Wilderness camps and rehabilitation centers have sprung up, but can cost tens of thousands of dollars, with scarce proof of success. Mental health generalists are trying to apply familiar therapies for anxiety or alcoholism to patients with an uncontrollable craving for, say, World of Warcraft. - New York Times
Video game addiction classification as a disease seems to be a bit inaccurate the same way that we might see an addiction to work.  If a person is so addicted to work can that be a disease as well? If someone is addicted to reading books or playing music can that be a disease as well?

Playing video games is a hobby and not a disease.  People who abuse their time and solely do video games have a mental health problem and personally, it is not because of video games.

Disease (Disorder) Classification and Its Effects on Gaming


Once the classification is fully implemented, this can be used by paranoid authorities and parents to curtail gaming.  It can adversely affect the surging e-sports community and might give birth to stricter regulations.

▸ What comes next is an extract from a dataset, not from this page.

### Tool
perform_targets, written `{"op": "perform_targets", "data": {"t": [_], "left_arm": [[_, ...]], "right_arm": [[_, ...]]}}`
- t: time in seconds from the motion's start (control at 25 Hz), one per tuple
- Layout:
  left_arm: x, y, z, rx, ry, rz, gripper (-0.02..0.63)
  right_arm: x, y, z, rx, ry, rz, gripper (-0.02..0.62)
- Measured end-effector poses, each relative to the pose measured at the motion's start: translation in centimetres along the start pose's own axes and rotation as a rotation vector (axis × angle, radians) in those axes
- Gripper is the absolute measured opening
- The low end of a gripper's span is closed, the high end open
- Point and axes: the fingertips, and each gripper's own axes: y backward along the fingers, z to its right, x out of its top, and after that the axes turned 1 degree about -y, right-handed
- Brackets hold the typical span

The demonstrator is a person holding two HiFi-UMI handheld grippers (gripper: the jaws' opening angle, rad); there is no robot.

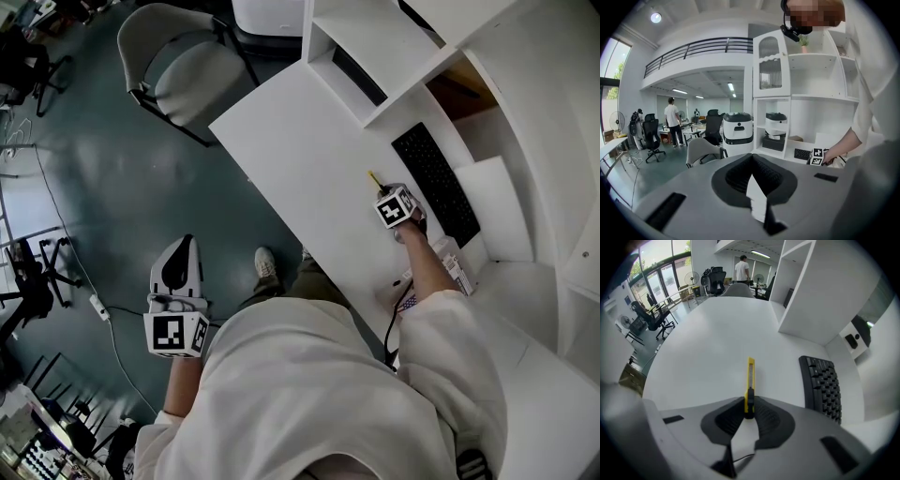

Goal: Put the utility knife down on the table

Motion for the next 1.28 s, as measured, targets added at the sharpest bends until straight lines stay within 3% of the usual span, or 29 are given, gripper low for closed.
{"op": "perform_targets", "data": {"t": [1.28], "left_arm": [[-0.4, -0.7, -0.3, -0.018, 0.008, -0.007, 0.002]], "right_arm": [[-0.1, -0.1, 0.0, 0.039, -0.017, -0.056, 0.072]]}}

Schools and Universities might be pushed to withdraw support since there is a new view on gaming.

There might also be strict terms and conditions for people who are streaming and promoting games.  Prices of games can increase as well.

What do you think of this development?  Do you agree that video game addiction is a disease?  Share your views.

Editors Note:  The view here is only very limited since the author is not an expert on medicine or disorder treatment and prevention.  The author is not also deeply involved in e-sports and gaming per se.  The views here are made based on the author being a gamer and a parent.